It is difficult to ignore the contribution made by the Italian rider Andrea Dovizioso to Ducati in the second decade of the new millennium. The now 37-year-old from Forlimpopol was the 125cc World Champion way back in 2004, but is better known for his exploits with the factory Ducati Team in MotoGP, where he finished championship runner-up to Marc Marquez for three consecutive seasons in 2017, 2018 and 2019.
One of the most successful modern MotoGP riders with 15 victories (all but one with Ducati) and 62 podiums to his name, Dovizioso’s arrival in Ducati coincided, albeit a few months later, with that of the Veneto engineer Luigi Dall’Igna as Ducati Corse General Manager.
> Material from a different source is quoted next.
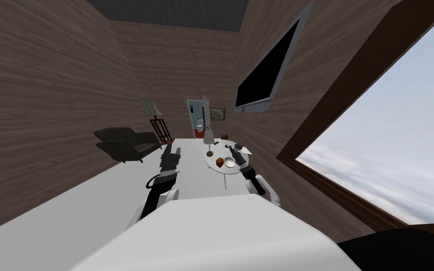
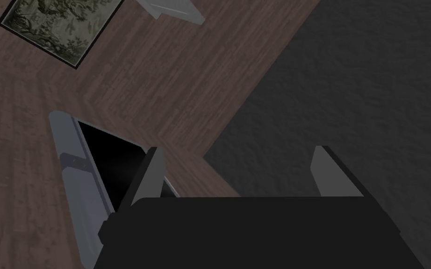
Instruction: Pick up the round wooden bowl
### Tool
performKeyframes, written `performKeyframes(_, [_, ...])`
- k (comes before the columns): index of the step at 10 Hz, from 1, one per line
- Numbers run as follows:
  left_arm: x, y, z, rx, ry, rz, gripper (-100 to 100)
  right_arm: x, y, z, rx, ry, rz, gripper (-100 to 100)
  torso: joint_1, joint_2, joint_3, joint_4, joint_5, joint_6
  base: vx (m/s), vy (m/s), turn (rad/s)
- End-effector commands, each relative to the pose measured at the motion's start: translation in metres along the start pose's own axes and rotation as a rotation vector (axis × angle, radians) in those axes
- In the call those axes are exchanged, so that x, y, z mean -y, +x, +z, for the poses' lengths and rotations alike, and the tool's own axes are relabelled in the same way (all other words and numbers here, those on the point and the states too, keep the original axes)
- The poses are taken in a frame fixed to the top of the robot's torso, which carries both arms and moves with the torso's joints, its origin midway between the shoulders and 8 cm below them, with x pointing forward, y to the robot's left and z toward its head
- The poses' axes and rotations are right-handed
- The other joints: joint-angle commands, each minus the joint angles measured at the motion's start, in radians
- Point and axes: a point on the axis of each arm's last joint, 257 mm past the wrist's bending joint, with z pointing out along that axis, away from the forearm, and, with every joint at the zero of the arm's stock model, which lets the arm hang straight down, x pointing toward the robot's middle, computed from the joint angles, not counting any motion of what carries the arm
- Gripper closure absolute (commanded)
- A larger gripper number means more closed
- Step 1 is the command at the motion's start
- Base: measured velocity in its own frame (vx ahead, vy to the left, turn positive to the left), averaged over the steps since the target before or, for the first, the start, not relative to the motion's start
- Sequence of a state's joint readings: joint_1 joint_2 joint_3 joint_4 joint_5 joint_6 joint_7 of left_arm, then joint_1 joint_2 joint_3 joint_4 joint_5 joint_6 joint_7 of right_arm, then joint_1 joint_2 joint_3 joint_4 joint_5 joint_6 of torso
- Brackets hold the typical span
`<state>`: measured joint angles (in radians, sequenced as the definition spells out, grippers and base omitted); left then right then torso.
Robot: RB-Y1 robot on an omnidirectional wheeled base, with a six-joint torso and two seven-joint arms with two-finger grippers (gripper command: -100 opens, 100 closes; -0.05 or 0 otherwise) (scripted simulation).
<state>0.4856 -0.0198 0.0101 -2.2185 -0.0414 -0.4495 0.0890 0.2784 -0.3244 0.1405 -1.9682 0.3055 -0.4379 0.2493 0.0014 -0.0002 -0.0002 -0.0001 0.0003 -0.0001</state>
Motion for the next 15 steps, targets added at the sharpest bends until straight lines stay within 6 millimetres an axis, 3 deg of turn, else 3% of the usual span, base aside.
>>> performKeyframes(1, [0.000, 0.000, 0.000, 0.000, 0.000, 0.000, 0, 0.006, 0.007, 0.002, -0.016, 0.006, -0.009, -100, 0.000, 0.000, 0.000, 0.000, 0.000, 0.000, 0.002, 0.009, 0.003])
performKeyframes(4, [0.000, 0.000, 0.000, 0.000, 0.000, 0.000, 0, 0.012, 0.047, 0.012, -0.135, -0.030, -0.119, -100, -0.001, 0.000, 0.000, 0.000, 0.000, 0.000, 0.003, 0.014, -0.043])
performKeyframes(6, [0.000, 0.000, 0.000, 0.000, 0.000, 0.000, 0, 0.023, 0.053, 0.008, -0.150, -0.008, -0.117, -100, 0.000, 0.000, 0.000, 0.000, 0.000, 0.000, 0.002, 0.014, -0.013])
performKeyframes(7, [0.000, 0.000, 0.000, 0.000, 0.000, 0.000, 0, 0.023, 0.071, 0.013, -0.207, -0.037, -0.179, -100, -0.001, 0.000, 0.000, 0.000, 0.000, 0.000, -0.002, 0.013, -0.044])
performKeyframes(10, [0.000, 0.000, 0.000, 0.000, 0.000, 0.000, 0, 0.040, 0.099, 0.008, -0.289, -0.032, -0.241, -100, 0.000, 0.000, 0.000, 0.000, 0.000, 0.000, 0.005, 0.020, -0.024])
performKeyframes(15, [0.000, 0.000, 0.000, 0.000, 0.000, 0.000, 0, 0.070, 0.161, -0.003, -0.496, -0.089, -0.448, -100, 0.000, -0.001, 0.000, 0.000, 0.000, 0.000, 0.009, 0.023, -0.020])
Together, they oversaw and developed an increasingly successful series of Desmosedici GP machines that from 2016 onwards helped Ducati emerge from a lengthy winless period to becoming arguably the most competitive rider-bike combination on the grid at the end of Dovizioso’s time with the Borgo Panigale manufacturer in 2020.
In 2016 Dovizioso scored his first MotoGP win in seven years at Sepang (Malaysia), while the following year he found the extra pace needed to challenge for the title with six wins throughout the season, but Marquez, who also had six wins, clinched the title in the final round in Valencia. The 2018 and 2019 seasons proved to be less successful, even though he did manage to win six races and finish runner-up yet again to Marquez, with whom over the years he had engaged in a never-ending sequence of spectacular last-lap, last-corner battles for victory.